Chapter 8 — The rich guy did a bad thing. Fancy that!

{DANGER! YOU HAVE INGESTED A TOXIC SUBSTANCE (A4 GRADE : LEVIATHAN SALIVA - REPTILE)}

{Regeneration : Level Decreased. Current Level : 0}

{Your ‘Regeneration’ level cannot go any lower}

{Poison Resistance : Level Up! Current Level: 6}

Combusto-Gunk tastes good.

Leviathan drool does not.

If someone told me later that I didn’t need the 5% movement speed buff to outrun the Leviathan, I might’ve just had a meltdown on the spot. That is how awful it tasted, and how much I wanted validation that I chose the only viable option.

Imagine this — or, for your own health and wellbeing, don’t imagine it — someone else’s booger soup, topped with rotten brussels sprouts and cow dung.

I’m sorry if you committed, and I’m extra sorry if you have the capacity to see that creation using your mind’s eye, but for the time being, I’m going to say that was the only way I was making it out of there alive.

It helps me sleep at night.

I scraped through the glistening portal just as I felt a scaled arm or leg or whatever slap against my back, propelling me forward. Veronica and Adam had left me for dead in the last ten meters, but I didn’t blame them — it wasn’t worth getting themselves nearly killed just to save me.

When I came through the Gate, I kept running. As far as I knew, the monster would come through with us and I’d be sprinting all the way back to Haverbark before someone could take the beast off my hands.

Then I realized two things.

One) The gate was only twelve foot in diameter whilst the monster was damn near forty-foot; and

Two) The sounds of death that pursued us through the dungeon had been replaced by the laughs and joyful shouts of the Ripping Warriors.

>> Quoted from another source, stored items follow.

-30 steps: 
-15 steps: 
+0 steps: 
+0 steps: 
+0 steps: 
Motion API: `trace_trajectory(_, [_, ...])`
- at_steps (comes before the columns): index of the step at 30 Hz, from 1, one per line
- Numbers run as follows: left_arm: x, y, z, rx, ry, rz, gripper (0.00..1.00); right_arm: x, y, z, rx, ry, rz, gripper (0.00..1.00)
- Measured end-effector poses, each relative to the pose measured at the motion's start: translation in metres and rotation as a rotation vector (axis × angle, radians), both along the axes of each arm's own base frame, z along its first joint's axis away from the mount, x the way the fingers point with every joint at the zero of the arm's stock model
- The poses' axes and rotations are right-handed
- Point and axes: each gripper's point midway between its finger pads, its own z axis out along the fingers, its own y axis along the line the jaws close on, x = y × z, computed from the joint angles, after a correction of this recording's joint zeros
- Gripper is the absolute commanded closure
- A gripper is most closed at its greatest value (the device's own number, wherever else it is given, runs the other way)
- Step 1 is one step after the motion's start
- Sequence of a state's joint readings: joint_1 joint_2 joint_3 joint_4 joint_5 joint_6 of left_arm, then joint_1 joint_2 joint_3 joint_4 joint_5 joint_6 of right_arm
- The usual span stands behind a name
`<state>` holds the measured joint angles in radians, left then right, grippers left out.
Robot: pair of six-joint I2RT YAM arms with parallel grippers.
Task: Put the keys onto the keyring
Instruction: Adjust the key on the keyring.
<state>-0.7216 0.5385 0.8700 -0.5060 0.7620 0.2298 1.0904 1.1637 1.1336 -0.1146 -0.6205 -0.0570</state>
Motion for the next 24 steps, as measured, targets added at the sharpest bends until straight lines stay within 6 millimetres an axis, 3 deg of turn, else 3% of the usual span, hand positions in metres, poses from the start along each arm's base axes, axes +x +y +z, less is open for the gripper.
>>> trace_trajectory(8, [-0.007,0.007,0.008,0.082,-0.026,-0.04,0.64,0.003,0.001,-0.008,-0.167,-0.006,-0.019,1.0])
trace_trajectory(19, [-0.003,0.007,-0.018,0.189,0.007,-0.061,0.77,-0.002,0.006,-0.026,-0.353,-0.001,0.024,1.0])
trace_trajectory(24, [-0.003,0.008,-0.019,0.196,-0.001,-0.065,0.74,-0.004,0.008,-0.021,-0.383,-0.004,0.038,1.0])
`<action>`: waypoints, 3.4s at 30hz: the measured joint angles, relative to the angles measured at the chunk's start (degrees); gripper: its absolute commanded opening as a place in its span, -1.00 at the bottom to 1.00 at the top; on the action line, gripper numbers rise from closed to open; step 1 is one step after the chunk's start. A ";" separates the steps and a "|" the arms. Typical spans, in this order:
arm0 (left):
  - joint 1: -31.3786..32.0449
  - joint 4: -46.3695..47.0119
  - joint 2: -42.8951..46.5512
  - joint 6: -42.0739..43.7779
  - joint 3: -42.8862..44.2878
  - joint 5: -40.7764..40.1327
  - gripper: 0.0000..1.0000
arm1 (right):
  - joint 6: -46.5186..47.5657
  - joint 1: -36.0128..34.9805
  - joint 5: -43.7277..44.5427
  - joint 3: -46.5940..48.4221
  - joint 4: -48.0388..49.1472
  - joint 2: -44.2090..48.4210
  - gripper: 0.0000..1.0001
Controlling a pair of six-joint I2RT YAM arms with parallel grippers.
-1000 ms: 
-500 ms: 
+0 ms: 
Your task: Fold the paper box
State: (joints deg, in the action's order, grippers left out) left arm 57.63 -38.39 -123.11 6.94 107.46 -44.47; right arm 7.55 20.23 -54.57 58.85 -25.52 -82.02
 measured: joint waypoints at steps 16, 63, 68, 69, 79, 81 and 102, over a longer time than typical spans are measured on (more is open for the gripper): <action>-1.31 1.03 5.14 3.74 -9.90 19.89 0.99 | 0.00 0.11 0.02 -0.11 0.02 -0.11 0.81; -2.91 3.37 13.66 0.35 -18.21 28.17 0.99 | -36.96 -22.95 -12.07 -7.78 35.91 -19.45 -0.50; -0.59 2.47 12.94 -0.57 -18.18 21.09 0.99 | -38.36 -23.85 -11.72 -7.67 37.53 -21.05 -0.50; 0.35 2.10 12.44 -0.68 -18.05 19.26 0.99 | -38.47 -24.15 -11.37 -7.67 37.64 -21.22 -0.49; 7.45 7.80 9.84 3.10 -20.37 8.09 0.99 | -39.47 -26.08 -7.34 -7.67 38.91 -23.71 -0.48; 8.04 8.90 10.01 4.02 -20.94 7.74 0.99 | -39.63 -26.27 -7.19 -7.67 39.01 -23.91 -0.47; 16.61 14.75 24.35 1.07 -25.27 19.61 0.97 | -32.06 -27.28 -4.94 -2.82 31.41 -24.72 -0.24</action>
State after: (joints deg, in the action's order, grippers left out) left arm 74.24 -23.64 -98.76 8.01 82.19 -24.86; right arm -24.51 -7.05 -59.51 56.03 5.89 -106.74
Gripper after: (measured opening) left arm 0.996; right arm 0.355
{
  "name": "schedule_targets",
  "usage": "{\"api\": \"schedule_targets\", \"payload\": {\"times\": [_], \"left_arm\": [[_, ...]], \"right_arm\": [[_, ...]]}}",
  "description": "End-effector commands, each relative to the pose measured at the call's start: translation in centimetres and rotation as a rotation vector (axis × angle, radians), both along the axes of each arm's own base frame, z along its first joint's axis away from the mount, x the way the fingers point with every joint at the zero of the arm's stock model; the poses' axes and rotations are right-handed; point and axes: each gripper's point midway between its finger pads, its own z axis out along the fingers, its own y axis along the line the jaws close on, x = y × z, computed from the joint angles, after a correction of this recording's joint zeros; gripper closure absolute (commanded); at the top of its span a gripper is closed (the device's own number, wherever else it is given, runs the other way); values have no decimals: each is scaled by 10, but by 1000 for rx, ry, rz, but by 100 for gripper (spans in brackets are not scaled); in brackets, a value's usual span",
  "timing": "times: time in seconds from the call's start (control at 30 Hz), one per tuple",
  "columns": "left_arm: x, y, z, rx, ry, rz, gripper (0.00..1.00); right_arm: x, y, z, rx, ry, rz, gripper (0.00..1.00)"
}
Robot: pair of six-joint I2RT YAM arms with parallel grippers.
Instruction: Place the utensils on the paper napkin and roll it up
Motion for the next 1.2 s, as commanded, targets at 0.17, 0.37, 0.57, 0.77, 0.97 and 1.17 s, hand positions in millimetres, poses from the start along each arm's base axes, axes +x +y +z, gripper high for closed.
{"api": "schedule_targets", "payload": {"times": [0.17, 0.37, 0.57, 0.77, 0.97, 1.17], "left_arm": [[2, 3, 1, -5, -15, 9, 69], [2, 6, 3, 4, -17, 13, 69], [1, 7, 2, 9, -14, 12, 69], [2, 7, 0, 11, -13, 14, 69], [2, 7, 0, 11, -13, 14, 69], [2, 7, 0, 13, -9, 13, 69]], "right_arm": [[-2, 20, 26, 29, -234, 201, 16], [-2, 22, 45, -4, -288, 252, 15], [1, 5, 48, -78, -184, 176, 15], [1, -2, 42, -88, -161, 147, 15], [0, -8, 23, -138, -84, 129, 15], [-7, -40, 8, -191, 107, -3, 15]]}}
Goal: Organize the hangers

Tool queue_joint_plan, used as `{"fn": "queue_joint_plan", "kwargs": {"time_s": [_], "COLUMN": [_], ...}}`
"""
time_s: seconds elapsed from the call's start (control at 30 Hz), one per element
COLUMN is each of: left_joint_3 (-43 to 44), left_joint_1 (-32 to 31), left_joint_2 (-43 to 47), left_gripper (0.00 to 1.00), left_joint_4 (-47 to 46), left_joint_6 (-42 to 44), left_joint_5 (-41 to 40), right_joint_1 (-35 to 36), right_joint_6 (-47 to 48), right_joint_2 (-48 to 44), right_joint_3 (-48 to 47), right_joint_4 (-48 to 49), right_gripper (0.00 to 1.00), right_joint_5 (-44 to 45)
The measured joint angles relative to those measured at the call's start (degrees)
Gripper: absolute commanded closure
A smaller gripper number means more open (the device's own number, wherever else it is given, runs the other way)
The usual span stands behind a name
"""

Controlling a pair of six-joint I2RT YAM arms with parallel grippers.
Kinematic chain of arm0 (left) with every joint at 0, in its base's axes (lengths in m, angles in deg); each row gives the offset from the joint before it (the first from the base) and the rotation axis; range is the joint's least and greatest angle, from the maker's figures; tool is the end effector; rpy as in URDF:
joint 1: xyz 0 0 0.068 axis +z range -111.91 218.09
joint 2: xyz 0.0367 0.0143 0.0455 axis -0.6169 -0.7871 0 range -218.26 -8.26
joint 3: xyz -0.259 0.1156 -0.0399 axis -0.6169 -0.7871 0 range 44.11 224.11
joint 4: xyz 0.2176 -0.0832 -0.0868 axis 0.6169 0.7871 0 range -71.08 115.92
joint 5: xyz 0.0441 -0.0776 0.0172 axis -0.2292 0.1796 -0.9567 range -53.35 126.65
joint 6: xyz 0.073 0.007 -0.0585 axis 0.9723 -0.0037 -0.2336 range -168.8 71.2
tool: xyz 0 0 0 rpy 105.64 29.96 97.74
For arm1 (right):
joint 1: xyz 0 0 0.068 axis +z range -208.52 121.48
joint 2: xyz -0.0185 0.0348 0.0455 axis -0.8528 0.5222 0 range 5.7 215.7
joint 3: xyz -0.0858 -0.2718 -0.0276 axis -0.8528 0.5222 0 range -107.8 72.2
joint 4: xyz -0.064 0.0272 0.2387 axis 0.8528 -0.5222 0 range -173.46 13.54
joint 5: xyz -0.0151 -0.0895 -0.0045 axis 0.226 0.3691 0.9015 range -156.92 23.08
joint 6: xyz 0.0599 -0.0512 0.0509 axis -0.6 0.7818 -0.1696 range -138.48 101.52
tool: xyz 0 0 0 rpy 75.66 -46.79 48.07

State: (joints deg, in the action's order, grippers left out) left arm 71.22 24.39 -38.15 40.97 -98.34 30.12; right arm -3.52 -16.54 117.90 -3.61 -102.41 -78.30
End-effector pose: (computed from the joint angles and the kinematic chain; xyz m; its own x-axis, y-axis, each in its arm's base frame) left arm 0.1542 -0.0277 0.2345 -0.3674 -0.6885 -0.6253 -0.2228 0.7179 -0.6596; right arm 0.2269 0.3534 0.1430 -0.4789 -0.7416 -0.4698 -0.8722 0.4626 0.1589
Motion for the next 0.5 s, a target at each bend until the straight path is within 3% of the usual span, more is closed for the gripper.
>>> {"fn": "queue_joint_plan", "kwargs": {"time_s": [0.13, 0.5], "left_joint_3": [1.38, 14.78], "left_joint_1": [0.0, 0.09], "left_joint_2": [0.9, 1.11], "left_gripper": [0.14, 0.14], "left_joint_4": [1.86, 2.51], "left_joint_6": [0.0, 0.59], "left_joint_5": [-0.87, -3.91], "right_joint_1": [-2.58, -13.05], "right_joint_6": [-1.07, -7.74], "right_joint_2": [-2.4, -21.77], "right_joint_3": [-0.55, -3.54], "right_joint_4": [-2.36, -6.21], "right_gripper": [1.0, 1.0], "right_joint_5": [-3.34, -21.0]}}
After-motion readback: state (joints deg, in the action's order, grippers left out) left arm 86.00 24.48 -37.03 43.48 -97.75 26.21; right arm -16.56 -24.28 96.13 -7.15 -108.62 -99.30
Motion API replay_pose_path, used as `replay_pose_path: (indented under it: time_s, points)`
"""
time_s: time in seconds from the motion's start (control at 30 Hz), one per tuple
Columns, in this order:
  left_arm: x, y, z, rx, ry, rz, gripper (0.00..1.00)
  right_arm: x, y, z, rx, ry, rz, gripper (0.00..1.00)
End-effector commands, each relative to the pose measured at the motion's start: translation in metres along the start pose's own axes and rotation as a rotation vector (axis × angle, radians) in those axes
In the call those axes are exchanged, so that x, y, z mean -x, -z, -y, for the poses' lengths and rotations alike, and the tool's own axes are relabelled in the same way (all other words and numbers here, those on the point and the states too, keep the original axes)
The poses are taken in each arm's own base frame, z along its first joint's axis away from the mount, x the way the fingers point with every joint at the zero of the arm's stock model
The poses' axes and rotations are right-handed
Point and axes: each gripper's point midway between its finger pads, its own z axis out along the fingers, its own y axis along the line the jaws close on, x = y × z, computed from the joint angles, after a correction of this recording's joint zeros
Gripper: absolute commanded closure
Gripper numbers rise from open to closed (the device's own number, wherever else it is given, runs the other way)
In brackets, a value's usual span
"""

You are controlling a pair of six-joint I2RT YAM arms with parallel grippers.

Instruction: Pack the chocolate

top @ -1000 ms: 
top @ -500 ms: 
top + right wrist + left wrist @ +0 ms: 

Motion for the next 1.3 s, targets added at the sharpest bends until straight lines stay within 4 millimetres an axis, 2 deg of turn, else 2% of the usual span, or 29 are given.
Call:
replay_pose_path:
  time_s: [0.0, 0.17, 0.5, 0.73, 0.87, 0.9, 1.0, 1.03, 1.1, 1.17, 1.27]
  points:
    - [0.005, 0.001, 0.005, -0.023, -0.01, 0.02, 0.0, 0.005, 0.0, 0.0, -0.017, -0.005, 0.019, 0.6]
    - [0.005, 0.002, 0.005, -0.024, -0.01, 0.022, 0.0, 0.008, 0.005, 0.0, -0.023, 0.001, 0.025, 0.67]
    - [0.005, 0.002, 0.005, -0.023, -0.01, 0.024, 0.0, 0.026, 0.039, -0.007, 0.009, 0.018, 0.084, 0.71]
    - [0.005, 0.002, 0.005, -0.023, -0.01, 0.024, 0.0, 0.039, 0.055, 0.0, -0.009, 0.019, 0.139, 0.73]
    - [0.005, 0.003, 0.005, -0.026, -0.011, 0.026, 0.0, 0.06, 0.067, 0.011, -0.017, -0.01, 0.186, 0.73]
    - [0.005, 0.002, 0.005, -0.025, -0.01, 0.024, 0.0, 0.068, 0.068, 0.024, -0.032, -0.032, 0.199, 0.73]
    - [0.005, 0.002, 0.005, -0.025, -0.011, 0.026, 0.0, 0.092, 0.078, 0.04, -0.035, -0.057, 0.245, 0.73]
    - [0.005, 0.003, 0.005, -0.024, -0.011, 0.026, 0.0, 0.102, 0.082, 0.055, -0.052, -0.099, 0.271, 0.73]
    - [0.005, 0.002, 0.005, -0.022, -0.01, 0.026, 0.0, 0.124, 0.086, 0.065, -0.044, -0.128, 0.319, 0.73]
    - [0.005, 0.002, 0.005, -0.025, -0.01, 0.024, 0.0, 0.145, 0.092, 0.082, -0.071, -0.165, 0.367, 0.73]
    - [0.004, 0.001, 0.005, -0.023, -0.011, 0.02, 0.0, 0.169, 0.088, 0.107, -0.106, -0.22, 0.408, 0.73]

At that blissful moment, my legs gave out and I smacked into the ground, sliding on my belly to a complete stop. For a moment I just lay there, wheezing and fighting back tears of joy and relief. The mud seeping into my shirt and face felt so amazing that I would’ve married it on the spot had it grown arms and legs and said, ‘I do.’

Adam yanked me to my feet and checked I wasn’t having a nervous breakdown.

“You right there Marcus? Did you eat the poison?”

“I did. I uhh, I have some kind of immunity to basic poisons — gives me a speed buff when I consume them.”

"That was a Leviathan. There is no way that was a basic poison."

Oh shoot. I hadn't considered that at all. Adam watched my face fall as I scrolled my Navigator. The ability had something else to it, I swear...There.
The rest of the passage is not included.